*** RECORD EXTRACTS ***
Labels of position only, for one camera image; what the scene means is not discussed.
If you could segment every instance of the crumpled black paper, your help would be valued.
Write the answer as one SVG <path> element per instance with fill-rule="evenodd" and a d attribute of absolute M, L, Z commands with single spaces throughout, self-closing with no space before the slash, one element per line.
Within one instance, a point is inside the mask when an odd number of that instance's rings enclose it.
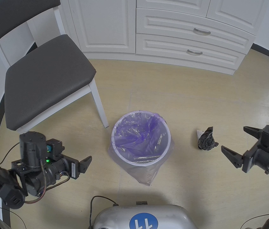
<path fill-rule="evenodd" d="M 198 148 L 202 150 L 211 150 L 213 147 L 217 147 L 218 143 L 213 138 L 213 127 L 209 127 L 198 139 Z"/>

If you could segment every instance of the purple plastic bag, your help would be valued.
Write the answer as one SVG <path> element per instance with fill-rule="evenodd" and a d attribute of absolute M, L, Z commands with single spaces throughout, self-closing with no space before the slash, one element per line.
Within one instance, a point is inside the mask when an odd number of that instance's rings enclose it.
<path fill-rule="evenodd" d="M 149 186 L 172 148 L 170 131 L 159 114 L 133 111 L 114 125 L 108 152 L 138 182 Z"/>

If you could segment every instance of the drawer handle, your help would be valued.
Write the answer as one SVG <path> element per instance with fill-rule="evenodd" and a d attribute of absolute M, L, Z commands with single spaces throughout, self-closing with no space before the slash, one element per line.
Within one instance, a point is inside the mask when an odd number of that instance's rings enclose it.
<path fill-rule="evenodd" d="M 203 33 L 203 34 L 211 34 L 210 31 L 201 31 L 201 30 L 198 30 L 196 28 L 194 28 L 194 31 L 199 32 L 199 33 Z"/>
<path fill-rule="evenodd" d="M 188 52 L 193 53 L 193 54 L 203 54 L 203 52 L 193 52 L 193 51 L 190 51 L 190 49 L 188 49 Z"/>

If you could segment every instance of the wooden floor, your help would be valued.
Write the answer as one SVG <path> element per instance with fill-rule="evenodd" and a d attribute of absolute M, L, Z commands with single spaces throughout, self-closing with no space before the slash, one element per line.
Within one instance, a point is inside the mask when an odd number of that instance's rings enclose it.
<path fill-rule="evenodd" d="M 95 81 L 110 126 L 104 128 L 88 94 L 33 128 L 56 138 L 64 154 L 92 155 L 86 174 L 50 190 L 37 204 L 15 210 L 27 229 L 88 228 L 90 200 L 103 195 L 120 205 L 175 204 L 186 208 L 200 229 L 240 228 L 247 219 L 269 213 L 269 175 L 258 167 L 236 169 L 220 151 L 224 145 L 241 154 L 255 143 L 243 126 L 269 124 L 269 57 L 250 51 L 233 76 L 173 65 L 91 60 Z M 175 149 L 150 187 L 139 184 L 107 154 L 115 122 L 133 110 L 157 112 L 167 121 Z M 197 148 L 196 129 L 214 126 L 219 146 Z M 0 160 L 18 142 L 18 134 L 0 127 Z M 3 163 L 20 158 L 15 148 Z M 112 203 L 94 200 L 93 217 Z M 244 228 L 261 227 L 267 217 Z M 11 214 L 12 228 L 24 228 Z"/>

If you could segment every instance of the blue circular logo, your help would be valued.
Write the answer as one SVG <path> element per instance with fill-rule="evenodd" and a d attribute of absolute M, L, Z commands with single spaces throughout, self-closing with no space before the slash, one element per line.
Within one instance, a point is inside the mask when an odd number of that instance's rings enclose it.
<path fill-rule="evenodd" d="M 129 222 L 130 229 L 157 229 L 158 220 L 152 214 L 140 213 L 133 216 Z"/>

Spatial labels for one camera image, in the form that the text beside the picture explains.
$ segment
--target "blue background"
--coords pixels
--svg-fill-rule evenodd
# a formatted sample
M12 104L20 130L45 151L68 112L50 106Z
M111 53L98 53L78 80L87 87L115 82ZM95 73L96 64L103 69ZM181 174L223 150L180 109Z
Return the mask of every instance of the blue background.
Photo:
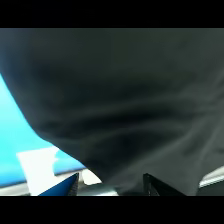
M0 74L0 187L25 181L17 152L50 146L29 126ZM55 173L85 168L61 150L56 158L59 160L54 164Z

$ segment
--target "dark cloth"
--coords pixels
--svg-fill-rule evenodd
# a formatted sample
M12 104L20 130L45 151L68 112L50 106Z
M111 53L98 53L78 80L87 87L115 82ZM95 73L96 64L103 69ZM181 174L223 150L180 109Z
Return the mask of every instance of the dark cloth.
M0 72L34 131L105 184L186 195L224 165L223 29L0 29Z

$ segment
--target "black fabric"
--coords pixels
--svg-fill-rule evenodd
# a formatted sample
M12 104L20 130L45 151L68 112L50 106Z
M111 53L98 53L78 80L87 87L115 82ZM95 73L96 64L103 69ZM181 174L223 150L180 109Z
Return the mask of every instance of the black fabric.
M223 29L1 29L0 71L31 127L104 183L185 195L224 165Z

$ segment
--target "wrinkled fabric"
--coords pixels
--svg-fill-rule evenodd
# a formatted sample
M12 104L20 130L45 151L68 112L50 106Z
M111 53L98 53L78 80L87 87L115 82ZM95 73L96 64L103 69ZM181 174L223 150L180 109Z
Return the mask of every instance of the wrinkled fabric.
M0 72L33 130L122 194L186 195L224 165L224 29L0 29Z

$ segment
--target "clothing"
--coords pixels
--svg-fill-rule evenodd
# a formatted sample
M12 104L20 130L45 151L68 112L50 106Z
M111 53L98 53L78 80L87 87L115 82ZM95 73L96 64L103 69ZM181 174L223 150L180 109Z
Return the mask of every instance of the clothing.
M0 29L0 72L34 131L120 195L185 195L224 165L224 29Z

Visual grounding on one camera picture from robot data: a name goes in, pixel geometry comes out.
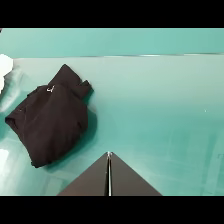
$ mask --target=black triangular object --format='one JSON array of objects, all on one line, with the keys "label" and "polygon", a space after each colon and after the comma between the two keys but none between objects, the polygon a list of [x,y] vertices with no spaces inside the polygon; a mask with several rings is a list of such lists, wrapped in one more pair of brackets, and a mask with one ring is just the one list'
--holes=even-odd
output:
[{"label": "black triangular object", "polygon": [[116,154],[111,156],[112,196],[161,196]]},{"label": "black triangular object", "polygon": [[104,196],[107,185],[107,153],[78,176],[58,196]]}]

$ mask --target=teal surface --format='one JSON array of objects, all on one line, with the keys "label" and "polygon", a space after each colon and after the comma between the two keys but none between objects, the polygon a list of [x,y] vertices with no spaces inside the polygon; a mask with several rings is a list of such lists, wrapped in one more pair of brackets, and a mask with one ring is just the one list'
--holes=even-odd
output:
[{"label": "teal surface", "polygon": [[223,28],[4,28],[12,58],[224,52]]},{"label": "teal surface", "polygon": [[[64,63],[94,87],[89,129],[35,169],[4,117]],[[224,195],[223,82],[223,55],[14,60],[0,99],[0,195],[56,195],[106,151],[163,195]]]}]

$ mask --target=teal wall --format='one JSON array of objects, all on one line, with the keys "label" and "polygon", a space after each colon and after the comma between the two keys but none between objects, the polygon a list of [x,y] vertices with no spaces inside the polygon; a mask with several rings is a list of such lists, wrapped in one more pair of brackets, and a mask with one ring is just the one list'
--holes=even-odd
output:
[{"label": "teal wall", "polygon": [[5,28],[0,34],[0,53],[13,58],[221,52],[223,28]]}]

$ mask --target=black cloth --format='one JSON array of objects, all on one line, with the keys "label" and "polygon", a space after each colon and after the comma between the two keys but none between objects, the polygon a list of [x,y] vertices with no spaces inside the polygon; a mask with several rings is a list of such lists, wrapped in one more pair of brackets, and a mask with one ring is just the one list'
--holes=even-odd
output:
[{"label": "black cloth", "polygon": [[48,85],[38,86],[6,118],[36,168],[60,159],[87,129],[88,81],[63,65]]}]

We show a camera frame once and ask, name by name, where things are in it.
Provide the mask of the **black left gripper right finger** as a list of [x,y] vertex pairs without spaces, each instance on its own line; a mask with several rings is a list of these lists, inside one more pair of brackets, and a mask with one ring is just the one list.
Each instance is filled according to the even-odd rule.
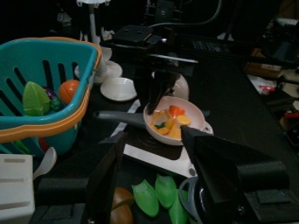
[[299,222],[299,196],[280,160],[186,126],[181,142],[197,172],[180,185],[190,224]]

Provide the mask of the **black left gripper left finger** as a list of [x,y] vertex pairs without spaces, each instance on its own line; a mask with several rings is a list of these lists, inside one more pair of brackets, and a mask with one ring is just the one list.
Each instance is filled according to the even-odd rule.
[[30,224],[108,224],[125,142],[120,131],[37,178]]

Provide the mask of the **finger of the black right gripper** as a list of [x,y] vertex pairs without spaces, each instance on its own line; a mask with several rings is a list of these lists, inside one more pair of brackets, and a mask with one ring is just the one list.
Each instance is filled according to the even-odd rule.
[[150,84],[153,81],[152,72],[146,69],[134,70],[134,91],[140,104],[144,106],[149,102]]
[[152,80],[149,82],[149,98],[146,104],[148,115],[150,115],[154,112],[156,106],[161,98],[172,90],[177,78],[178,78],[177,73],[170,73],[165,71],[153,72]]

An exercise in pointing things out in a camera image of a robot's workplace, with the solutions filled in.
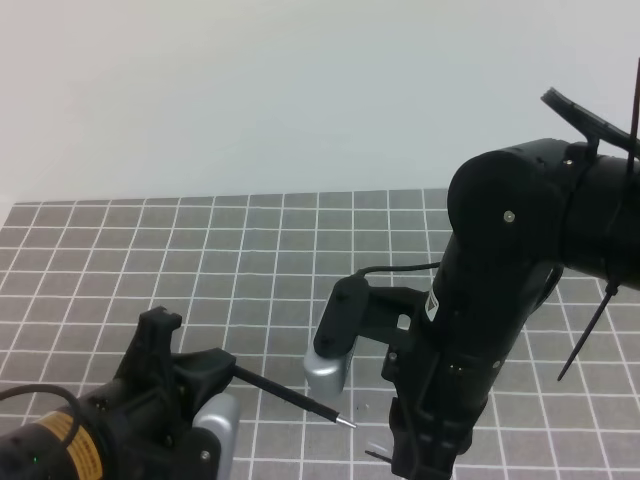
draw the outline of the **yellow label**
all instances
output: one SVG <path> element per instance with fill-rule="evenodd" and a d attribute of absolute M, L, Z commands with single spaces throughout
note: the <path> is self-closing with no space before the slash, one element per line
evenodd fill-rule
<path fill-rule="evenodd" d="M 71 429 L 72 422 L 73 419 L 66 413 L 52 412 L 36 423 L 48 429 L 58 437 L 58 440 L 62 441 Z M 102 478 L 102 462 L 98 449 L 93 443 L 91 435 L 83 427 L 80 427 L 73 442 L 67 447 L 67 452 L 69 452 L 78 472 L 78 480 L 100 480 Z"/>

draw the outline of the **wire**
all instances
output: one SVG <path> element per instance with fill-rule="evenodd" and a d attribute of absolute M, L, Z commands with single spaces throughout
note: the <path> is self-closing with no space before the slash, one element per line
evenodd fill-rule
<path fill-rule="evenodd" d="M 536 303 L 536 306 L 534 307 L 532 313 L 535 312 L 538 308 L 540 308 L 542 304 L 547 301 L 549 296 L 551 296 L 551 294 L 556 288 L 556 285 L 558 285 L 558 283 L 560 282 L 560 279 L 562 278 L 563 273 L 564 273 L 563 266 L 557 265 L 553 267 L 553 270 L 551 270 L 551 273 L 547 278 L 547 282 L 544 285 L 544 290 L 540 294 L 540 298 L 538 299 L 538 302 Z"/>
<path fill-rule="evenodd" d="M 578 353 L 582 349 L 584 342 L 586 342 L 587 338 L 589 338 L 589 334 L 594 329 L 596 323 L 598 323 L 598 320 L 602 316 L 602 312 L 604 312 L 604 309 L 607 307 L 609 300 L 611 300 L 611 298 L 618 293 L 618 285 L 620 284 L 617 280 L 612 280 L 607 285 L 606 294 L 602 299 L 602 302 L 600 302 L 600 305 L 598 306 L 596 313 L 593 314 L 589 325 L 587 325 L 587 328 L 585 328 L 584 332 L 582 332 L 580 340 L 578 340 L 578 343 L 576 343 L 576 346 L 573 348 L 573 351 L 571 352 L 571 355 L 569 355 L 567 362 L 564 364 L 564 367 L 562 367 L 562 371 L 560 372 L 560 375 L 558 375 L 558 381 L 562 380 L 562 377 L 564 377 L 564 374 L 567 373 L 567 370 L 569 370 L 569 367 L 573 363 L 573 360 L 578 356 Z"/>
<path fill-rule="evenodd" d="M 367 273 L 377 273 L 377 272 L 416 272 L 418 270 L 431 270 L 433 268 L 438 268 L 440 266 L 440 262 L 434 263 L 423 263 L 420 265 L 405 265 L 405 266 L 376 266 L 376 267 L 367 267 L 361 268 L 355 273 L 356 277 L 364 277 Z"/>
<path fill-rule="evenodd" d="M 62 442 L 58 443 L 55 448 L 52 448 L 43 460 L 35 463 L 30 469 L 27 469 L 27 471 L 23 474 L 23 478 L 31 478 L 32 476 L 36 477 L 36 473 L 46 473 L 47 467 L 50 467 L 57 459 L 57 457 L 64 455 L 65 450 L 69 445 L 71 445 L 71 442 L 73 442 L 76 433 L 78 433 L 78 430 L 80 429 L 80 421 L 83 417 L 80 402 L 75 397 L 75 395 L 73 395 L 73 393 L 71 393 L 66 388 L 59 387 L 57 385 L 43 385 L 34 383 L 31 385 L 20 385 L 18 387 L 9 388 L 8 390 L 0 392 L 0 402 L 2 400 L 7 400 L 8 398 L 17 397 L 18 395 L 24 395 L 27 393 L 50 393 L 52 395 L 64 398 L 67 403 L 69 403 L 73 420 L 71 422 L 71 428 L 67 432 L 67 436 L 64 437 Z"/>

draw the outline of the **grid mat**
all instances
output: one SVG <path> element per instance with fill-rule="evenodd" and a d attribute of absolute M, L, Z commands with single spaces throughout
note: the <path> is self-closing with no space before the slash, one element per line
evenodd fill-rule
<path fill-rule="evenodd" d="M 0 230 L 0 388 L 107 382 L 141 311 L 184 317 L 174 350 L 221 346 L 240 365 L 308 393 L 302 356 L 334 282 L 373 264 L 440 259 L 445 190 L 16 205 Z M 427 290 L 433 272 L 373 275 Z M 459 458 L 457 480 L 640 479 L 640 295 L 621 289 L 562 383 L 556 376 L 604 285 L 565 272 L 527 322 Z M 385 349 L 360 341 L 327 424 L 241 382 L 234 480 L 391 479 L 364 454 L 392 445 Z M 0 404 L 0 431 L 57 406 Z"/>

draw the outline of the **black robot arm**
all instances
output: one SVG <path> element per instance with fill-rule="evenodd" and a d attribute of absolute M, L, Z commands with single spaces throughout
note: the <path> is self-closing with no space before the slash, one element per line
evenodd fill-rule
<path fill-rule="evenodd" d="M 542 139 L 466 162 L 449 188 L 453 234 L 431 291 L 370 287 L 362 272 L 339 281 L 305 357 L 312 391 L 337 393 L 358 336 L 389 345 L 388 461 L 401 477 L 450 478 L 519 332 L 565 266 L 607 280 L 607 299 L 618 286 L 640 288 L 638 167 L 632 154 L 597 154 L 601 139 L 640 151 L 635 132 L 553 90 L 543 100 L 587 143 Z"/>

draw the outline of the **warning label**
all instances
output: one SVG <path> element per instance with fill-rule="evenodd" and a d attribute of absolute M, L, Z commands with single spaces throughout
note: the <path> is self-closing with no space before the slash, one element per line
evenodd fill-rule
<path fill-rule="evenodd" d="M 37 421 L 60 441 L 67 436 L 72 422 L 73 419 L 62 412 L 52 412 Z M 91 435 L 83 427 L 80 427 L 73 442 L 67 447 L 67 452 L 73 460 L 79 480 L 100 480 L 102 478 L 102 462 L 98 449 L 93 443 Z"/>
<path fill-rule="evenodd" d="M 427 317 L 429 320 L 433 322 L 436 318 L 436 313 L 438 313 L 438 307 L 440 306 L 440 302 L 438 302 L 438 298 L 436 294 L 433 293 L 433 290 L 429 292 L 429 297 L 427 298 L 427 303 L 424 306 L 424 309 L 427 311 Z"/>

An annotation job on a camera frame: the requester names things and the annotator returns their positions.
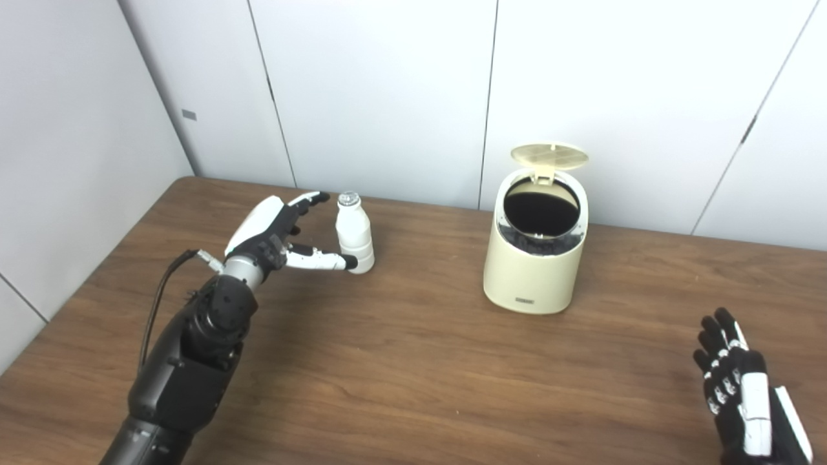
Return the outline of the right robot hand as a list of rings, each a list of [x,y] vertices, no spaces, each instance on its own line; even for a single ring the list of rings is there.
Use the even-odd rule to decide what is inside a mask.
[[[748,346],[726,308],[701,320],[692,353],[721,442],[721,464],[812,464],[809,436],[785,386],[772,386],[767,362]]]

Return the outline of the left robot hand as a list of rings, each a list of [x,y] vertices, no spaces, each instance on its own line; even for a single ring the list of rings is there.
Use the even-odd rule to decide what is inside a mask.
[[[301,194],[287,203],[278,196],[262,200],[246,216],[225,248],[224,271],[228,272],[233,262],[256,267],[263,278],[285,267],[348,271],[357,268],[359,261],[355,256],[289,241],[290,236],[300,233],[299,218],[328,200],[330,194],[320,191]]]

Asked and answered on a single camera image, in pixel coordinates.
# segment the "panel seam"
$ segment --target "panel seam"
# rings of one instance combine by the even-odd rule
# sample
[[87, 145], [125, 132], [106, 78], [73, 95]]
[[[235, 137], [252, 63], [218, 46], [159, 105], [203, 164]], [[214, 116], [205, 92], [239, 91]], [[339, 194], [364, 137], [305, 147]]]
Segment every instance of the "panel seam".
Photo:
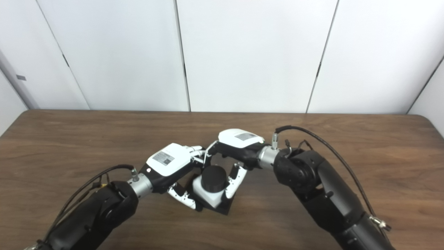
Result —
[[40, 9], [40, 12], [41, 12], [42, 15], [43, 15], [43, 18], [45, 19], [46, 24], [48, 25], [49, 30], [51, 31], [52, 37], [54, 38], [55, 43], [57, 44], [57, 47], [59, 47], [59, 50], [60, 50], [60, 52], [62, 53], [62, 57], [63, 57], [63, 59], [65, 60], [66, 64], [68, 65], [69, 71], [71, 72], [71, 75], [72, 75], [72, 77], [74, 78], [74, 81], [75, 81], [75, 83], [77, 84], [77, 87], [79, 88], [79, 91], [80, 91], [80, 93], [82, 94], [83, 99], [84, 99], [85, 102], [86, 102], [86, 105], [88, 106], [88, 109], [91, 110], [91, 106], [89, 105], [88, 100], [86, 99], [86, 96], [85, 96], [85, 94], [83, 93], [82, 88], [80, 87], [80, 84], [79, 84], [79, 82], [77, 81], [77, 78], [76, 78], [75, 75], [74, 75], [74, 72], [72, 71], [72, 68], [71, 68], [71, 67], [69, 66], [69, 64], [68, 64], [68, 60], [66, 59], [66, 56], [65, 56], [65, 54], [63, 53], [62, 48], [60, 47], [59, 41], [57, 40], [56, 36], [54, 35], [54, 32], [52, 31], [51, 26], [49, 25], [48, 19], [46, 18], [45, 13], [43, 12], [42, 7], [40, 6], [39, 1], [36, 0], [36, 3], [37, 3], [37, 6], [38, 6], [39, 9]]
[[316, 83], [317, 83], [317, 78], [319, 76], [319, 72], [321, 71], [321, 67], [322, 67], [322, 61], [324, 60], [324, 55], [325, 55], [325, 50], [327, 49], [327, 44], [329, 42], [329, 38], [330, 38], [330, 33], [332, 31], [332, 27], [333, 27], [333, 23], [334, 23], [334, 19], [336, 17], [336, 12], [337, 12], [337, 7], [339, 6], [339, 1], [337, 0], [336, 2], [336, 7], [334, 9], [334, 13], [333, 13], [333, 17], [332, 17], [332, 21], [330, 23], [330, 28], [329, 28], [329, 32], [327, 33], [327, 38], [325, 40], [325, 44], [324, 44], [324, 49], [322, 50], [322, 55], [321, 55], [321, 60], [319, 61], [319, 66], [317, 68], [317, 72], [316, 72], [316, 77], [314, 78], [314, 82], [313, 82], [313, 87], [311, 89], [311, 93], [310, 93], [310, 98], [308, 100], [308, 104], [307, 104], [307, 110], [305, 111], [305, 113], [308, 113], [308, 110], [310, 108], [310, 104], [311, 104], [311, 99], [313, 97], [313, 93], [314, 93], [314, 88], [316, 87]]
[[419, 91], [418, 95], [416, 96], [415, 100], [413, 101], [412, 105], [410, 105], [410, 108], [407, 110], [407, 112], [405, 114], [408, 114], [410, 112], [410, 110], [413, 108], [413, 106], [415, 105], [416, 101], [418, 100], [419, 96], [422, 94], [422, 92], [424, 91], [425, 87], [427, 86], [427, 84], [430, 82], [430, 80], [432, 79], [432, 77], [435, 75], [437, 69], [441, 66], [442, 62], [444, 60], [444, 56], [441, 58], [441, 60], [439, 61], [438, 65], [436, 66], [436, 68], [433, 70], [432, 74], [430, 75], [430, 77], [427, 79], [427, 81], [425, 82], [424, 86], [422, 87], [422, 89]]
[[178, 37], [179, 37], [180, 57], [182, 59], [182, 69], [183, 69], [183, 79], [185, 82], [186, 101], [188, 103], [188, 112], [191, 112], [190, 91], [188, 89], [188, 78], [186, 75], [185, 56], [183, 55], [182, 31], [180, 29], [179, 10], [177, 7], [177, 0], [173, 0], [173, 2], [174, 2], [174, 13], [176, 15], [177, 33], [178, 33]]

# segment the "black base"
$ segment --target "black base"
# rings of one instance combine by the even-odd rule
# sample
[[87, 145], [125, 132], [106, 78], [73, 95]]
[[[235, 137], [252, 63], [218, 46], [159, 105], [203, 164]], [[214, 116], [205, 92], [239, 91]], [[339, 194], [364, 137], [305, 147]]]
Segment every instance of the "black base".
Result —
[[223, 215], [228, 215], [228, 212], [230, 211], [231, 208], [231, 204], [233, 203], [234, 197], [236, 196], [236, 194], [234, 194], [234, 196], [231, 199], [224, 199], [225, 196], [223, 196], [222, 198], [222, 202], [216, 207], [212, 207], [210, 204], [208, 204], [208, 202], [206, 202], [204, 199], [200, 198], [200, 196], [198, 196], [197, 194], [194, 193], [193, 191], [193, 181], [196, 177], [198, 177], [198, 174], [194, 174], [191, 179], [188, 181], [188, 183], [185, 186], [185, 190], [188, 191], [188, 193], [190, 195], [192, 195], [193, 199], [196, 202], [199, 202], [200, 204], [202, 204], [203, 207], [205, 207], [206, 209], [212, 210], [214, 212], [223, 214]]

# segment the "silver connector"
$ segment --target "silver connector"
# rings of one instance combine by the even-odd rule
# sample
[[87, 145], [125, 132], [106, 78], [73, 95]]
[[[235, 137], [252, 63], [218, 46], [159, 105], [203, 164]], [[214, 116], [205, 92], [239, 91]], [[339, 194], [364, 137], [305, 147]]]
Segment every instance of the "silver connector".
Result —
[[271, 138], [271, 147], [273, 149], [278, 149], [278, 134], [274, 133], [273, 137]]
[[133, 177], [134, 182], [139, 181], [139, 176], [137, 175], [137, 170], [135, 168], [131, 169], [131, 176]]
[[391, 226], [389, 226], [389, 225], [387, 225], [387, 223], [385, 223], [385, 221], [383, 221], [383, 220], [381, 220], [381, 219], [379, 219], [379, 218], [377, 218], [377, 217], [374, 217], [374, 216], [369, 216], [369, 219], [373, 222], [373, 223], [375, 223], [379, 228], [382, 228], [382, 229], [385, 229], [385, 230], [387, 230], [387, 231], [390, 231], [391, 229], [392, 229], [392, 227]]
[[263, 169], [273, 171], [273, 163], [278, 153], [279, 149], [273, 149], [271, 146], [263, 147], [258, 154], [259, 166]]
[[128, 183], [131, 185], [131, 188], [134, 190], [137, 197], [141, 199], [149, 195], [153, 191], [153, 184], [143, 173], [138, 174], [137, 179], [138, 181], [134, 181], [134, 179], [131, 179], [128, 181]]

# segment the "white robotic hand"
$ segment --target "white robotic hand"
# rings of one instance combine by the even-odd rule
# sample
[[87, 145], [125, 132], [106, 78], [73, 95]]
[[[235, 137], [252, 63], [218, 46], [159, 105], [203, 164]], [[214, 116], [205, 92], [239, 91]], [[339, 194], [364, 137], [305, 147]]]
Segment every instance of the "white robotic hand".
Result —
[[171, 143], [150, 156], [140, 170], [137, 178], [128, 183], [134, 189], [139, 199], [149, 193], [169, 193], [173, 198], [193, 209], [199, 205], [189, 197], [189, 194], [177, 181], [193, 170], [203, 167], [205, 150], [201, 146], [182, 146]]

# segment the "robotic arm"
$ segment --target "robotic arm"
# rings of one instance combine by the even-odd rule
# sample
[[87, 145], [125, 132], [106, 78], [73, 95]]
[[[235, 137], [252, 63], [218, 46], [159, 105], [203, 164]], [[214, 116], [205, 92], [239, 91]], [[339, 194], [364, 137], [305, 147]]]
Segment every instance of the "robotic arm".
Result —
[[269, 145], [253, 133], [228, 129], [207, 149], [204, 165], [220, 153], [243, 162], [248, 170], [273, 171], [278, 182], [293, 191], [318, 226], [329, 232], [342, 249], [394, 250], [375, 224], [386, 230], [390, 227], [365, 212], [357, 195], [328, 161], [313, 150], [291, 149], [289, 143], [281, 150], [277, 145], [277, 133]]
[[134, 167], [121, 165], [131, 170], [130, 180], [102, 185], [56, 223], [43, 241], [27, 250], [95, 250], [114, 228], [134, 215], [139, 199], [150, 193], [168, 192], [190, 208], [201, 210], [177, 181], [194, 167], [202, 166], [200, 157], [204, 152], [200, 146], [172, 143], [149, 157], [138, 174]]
*** End of RECORD EXTRACTS ***
TASK:
Within the records above, count the lines that contain "robotic" and give the number with nothing added.

THE ANSWER:
6